Mies first

>> Ludwig Mies van der Rohe's American dreams come to life at the CCA

by GENEVIEVE PAIEMENT

When German architect and final Bauhaus director Ludwig Mies van der Rohe moved from Berlin to Chicago in 1938, he managed to whittle his collection of 3,000 books down to the most essential 300 titles, out of necessity for lack of space--admitting that these were the only ones he needed anyway. Such a funnelling of influences from art, philosophy, science and psychology--a reduction to the very essential--was for Mies, a way of life.

Fresh from a stint at the Whitney Museum of American Art in New York, Mies in America, an exploration of Mies' relationship with American technology and his effect on the architectural landscape of North America, is now on at the Canadian Centre for Architecture. Curated by Phyllis Lambert, architect and founding director of the CCA, the exhibit is a satisfyingly succinct and touching portrait of the man and his work.
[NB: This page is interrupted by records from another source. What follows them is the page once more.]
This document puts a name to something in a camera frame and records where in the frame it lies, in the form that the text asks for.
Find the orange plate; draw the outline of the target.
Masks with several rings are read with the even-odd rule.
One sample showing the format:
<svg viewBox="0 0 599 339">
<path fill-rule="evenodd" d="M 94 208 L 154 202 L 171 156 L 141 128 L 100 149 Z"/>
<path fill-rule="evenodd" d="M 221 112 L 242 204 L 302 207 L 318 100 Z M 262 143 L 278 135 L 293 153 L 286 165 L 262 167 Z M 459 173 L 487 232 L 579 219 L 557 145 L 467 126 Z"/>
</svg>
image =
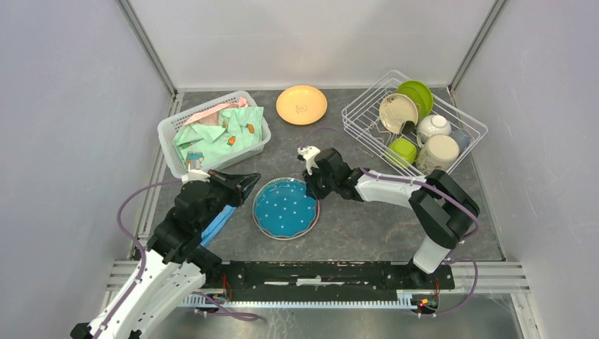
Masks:
<svg viewBox="0 0 599 339">
<path fill-rule="evenodd" d="M 320 120 L 328 109 L 326 96 L 309 85 L 296 85 L 285 89 L 278 96 L 275 108 L 287 123 L 306 126 Z"/>
</svg>

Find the cream floral plate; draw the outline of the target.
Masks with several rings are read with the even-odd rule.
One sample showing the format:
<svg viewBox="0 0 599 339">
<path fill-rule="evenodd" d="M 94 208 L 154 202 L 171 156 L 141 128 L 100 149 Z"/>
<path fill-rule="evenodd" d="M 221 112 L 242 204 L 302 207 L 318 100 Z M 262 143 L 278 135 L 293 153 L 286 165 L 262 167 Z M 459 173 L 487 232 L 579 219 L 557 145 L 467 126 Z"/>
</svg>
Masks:
<svg viewBox="0 0 599 339">
<path fill-rule="evenodd" d="M 419 115 L 417 105 L 400 93 L 387 95 L 379 106 L 379 118 L 383 126 L 394 134 L 414 131 Z"/>
</svg>

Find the green interior mug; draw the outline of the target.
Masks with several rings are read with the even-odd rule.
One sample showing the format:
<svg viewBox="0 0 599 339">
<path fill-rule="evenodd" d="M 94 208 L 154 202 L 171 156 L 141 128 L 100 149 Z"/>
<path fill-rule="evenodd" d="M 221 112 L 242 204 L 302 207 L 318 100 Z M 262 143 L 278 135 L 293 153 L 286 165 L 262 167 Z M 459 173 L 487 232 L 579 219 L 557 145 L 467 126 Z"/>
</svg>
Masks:
<svg viewBox="0 0 599 339">
<path fill-rule="evenodd" d="M 457 142 L 450 136 L 437 134 L 427 139 L 416 158 L 416 168 L 424 175 L 434 170 L 447 172 L 460 155 Z"/>
</svg>

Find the white round bowl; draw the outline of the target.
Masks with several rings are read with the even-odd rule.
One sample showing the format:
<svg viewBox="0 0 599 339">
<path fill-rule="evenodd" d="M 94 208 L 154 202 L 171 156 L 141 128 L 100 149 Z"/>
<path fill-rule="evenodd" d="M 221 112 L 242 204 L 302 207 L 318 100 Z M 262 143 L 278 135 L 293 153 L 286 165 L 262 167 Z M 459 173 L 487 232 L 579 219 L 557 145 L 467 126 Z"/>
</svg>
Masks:
<svg viewBox="0 0 599 339">
<path fill-rule="evenodd" d="M 417 144 L 422 147 L 431 136 L 445 135 L 450 136 L 452 128 L 449 121 L 438 114 L 431 114 L 425 117 L 416 129 Z"/>
</svg>

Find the lime green plate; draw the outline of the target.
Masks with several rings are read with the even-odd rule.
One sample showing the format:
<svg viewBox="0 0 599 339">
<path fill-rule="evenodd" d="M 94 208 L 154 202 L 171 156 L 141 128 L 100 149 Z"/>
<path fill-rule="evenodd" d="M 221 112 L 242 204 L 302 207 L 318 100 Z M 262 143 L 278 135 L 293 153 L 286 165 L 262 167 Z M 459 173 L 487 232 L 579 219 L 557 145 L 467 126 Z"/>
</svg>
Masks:
<svg viewBox="0 0 599 339">
<path fill-rule="evenodd" d="M 398 86 L 398 88 L 399 87 L 410 87 L 410 88 L 413 88 L 416 91 L 418 91 L 419 94 L 421 95 L 422 99 L 425 101 L 425 105 L 426 105 L 425 117 L 430 114 L 430 112 L 432 111 L 432 108 L 433 108 L 434 98 L 432 95 L 432 91 L 424 83 L 421 83 L 421 82 L 415 81 L 415 80 L 410 80 L 410 81 L 405 81 L 405 82 L 401 83 Z"/>
</svg>

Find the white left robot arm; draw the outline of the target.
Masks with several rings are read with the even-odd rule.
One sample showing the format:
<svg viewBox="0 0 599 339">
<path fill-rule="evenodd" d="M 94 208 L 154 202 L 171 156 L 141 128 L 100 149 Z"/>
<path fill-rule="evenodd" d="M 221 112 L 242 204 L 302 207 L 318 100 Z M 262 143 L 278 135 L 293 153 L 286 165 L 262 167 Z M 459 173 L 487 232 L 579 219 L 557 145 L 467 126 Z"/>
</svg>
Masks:
<svg viewBox="0 0 599 339">
<path fill-rule="evenodd" d="M 222 260 L 207 250 L 203 232 L 227 207 L 238 208 L 260 180 L 257 172 L 226 174 L 210 169 L 182 176 L 180 193 L 145 246 L 141 259 L 108 306 L 71 338 L 147 338 L 186 297 L 222 278 Z"/>
</svg>

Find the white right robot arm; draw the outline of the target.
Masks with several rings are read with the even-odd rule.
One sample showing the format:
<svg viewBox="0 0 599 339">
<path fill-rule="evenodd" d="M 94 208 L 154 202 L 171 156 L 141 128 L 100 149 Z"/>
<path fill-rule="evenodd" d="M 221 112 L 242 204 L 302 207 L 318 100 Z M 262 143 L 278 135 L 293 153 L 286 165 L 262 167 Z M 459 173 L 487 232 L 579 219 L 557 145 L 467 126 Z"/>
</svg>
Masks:
<svg viewBox="0 0 599 339">
<path fill-rule="evenodd" d="M 336 193 L 345 200 L 382 202 L 412 210 L 425 238 L 411 258 L 408 279 L 417 288 L 436 280 L 436 269 L 480 226 L 478 204 L 445 171 L 405 177 L 363 167 L 350 168 L 334 148 L 300 147 L 307 195 L 321 200 Z"/>
</svg>

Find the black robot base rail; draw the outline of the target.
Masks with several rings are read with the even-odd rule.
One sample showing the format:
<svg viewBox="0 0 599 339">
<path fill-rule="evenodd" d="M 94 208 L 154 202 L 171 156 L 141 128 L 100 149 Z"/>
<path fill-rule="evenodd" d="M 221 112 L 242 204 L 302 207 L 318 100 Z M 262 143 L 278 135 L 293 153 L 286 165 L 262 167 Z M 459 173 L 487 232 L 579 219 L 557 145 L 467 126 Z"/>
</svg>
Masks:
<svg viewBox="0 0 599 339">
<path fill-rule="evenodd" d="M 195 291 L 230 302 L 390 302 L 455 286 L 446 264 L 425 273 L 412 261 L 229 261 Z"/>
</svg>
Lambert actually commissioned Mies to create perhaps his most famous work of all in 1954, a building that caused a sensation and sparked a skyscraping transformation of New York City's skyline: the Seagram building.
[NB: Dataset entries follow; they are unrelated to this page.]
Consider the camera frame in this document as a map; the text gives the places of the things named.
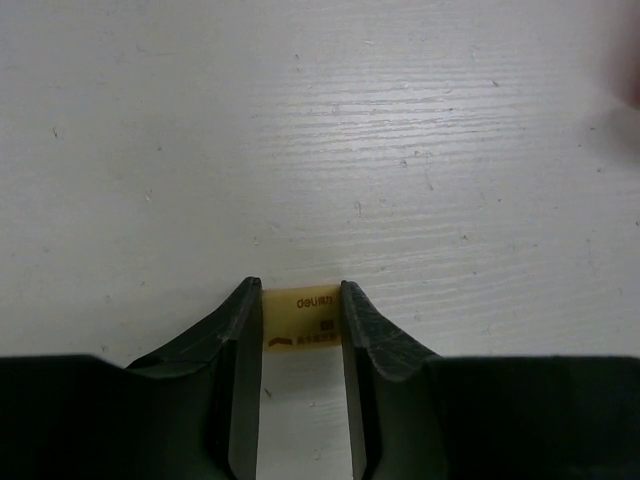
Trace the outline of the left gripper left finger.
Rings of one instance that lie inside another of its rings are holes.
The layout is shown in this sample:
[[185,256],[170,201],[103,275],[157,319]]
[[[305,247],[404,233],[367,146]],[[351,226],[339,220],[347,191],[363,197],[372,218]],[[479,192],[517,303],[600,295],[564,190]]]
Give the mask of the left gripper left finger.
[[262,288],[120,367],[91,355],[1,361],[5,479],[252,479]]

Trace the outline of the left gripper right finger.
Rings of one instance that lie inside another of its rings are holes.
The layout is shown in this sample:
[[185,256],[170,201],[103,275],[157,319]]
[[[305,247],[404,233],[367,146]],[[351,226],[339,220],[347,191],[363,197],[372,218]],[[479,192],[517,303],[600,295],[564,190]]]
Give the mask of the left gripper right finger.
[[355,478],[638,477],[636,358],[443,357],[340,295]]

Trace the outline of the yellow white eraser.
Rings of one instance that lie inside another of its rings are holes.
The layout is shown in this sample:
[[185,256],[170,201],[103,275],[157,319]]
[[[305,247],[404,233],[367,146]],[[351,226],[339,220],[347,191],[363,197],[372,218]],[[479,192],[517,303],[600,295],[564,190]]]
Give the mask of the yellow white eraser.
[[341,343],[338,285],[265,290],[262,311],[265,353],[332,348]]
The exhibit begins with personal touches, like a selection of Mies' books and paintings from his collection of works by friends of his at the forefront the European avant-garde of the '20s, notably Paul Klee, Vasily Kandinsky and Dadaist Kurt Schwitters. Alongside the photos and sketches by Mies and his colleagues, are models of his most important buildings: the Resor House in Wyoming, Chicago's Convention Hall, the Seagram Building and Berlin's New National Gallery. The show is split into four phases, tracing the evolution of what Lambert calls Mies' practice of "the difficult art of the simple."

The first phase shows Mies' arrival in Chicago and the development of the Resor House and the Armour Institute of Technology. Next comes the realization of the glass-encased, steel-framed highrises he had conceived of in the '20s in Berlin. Thirdly, in the '50s came the continuing perfection of said glass structures, followed in the '60s by important urban commissions like Montreal's Westmount Square and what is perceived as the pièce de résistance of Mies' career: his final project, the New National Gallery in Berlin. This building is considered to be the essence and culmination of Mies' work: the exploration of the numinous implications of freeing up space.

Artist Inigo Manglano-Ovalle's videos featuring Mies' projects at different times of day offer quiet testaments to the stark beauty and power of his trademark glass towers, illustrating a little something Mies himself might have put best, in 1930: "What finally is beauty? Certainly nothing that can be calculated or measured. It is always something imponderable, something that lies in between things."